(Data records)
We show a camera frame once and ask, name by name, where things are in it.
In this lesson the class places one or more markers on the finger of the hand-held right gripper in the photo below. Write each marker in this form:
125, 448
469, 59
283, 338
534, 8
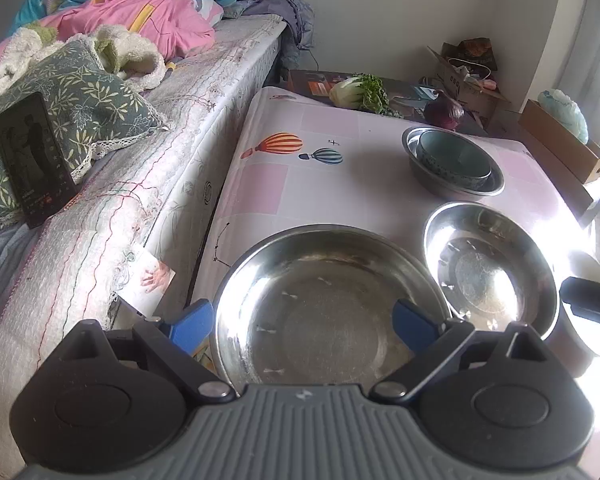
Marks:
592, 302

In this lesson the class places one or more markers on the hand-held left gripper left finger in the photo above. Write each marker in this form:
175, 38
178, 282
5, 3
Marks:
195, 325

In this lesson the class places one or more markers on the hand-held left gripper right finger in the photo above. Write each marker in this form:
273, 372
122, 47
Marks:
415, 327

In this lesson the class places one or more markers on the white ceramic plate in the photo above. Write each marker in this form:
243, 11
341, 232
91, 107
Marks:
580, 355

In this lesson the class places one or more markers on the large steel basin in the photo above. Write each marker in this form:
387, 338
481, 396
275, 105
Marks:
330, 310

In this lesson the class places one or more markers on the large deep steel plate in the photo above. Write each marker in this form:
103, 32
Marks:
490, 270

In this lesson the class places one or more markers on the medium steel bowl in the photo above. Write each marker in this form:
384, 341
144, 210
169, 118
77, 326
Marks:
430, 180

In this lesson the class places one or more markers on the teal ceramic bowl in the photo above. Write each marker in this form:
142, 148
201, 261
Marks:
455, 160

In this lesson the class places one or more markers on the small steel bowl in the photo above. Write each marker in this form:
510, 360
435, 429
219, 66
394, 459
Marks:
413, 152

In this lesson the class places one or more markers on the photo card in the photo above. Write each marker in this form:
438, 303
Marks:
150, 280

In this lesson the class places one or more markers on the large brown carton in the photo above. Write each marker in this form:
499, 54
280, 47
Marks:
555, 180

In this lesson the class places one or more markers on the pink printed tablecloth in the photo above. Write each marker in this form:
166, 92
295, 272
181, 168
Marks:
330, 185

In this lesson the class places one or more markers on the long cardboard box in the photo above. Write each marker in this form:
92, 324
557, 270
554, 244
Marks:
555, 140

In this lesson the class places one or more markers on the white quilted mattress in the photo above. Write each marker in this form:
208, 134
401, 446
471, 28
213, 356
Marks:
130, 160

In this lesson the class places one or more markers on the green white plastic bag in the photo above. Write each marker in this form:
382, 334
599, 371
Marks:
565, 112

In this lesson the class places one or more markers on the purple onion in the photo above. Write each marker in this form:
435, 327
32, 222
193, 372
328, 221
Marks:
442, 110

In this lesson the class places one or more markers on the black smartphone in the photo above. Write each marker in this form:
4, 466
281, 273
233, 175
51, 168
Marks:
35, 160

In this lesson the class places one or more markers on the green leafy cabbage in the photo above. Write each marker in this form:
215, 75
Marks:
350, 92

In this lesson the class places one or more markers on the open cardboard box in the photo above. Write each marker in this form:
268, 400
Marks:
460, 80

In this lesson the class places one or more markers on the green floral pillow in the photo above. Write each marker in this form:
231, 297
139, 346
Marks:
80, 95

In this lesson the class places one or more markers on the dark low side table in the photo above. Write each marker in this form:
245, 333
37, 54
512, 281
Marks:
310, 85

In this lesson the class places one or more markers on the pale curtain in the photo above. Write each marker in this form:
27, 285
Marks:
590, 35

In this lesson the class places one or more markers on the fluffy white blanket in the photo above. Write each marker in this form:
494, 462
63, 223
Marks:
130, 55

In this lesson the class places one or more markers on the brown snack bag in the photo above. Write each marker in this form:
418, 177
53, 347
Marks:
475, 50

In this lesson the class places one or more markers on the pink quilt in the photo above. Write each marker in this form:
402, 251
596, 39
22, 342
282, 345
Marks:
155, 15

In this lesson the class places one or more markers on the grey purple clothes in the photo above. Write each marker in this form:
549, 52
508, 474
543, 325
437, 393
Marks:
285, 15

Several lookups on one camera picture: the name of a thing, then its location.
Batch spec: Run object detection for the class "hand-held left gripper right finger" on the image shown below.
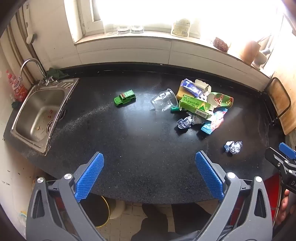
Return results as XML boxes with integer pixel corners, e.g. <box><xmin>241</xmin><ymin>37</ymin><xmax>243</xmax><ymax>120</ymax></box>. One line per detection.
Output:
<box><xmin>195</xmin><ymin>151</ymin><xmax>273</xmax><ymax>241</ymax></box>

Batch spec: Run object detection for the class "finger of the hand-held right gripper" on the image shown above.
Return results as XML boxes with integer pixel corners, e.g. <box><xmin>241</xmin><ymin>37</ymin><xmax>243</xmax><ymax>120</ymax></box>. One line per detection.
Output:
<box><xmin>279</xmin><ymin>142</ymin><xmax>296</xmax><ymax>161</ymax></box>
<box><xmin>265</xmin><ymin>147</ymin><xmax>295</xmax><ymax>177</ymax></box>

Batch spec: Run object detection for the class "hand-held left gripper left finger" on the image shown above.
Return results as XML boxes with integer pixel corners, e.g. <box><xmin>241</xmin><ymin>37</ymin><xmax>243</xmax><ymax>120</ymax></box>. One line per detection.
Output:
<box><xmin>26</xmin><ymin>152</ymin><xmax>104</xmax><ymax>241</ymax></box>

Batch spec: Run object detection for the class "yellow rimmed trash bin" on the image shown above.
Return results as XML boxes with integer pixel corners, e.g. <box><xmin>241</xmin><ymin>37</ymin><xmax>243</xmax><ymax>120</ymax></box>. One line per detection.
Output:
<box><xmin>80</xmin><ymin>193</ymin><xmax>110</xmax><ymax>227</ymax></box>

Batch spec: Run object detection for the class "yellow sponge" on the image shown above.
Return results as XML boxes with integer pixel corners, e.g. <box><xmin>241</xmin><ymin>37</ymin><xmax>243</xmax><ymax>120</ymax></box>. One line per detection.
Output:
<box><xmin>176</xmin><ymin>86</ymin><xmax>192</xmax><ymax>101</ymax></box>

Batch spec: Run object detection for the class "person's right hand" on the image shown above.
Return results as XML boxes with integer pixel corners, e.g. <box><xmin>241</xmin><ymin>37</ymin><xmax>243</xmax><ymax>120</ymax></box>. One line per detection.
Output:
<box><xmin>275</xmin><ymin>189</ymin><xmax>296</xmax><ymax>226</ymax></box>

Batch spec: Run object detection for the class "red bucket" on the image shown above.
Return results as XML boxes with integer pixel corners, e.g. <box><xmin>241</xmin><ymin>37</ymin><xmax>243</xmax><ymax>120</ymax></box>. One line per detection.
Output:
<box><xmin>231</xmin><ymin>173</ymin><xmax>284</xmax><ymax>223</ymax></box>

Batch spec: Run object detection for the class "crumpled paper ball right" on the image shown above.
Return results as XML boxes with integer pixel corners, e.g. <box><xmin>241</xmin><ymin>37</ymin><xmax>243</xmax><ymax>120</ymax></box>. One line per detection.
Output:
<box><xmin>223</xmin><ymin>140</ymin><xmax>243</xmax><ymax>154</ymax></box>

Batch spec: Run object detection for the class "blue snack wrapper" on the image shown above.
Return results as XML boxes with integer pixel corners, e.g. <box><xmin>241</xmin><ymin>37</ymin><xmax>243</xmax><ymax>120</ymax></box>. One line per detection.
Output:
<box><xmin>201</xmin><ymin>108</ymin><xmax>228</xmax><ymax>135</ymax></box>

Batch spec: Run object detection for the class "wooden cutting board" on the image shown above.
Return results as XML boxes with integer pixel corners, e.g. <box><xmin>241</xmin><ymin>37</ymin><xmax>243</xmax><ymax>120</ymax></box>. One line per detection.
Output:
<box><xmin>272</xmin><ymin>62</ymin><xmax>296</xmax><ymax>136</ymax></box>

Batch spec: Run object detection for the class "green cardboard box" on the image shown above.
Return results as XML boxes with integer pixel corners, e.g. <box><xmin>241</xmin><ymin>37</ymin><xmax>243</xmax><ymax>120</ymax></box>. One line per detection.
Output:
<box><xmin>179</xmin><ymin>94</ymin><xmax>215</xmax><ymax>121</ymax></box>

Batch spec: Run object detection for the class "colourful printed paper cup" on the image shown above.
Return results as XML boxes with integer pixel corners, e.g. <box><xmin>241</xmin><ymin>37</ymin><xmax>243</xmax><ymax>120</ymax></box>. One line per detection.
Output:
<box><xmin>206</xmin><ymin>91</ymin><xmax>234</xmax><ymax>109</ymax></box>

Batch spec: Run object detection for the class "stainless steel sink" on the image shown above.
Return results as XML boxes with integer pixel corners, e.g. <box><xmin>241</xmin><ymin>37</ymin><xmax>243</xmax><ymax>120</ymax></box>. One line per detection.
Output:
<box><xmin>10</xmin><ymin>77</ymin><xmax>80</xmax><ymax>156</ymax></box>

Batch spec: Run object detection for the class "green toy car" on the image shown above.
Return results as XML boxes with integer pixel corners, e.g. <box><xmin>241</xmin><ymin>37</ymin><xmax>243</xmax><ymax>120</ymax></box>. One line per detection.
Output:
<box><xmin>114</xmin><ymin>90</ymin><xmax>136</xmax><ymax>107</ymax></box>

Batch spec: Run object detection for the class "clear plastic cup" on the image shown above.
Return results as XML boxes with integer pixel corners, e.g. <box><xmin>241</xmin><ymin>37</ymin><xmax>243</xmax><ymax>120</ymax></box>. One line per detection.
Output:
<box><xmin>150</xmin><ymin>88</ymin><xmax>178</xmax><ymax>112</ymax></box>

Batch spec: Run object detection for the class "blue and white packet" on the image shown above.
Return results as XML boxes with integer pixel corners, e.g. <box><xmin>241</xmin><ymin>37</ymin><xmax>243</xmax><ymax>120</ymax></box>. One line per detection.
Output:
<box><xmin>180</xmin><ymin>78</ymin><xmax>204</xmax><ymax>98</ymax></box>

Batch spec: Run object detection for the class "white mortar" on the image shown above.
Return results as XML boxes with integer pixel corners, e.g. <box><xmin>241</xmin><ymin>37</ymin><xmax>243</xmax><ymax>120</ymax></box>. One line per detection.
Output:
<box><xmin>251</xmin><ymin>49</ymin><xmax>271</xmax><ymax>69</ymax></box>

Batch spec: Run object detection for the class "dark green cloth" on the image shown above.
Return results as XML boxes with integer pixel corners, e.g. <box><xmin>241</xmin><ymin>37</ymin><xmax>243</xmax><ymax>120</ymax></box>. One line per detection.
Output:
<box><xmin>47</xmin><ymin>67</ymin><xmax>68</xmax><ymax>80</ymax></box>

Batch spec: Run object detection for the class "red dish soap bottle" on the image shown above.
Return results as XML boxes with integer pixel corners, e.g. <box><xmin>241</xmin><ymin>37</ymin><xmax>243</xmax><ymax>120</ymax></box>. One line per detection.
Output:
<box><xmin>5</xmin><ymin>70</ymin><xmax>29</xmax><ymax>102</ymax></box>

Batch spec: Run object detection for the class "bowl of brown dried goods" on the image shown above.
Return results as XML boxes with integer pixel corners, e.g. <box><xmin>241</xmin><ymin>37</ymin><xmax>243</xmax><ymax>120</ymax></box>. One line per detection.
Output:
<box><xmin>213</xmin><ymin>37</ymin><xmax>229</xmax><ymax>52</ymax></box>

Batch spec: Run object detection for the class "chrome faucet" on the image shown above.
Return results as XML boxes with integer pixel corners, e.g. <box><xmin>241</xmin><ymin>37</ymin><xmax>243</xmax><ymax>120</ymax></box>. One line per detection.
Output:
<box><xmin>19</xmin><ymin>59</ymin><xmax>55</xmax><ymax>85</ymax></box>

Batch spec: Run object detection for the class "pale labelled bottle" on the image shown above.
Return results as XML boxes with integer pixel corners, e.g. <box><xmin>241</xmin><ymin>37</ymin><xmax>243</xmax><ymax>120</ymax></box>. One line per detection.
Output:
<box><xmin>171</xmin><ymin>19</ymin><xmax>191</xmax><ymax>37</ymax></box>

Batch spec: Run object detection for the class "wall pipe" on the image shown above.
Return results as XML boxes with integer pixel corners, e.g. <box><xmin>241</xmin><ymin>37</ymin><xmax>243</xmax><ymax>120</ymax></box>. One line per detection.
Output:
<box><xmin>7</xmin><ymin>14</ymin><xmax>40</xmax><ymax>86</ymax></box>

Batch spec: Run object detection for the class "white window frame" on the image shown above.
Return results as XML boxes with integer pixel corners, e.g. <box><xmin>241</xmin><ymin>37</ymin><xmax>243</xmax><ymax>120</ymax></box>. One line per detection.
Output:
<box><xmin>63</xmin><ymin>0</ymin><xmax>285</xmax><ymax>44</ymax></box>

→ **WHAT YOU NEED TO DO**
Go through the entries above and count each line that contains the string "ceramic". Reply only with the total.

→ **EXERCISE ANSWER**
2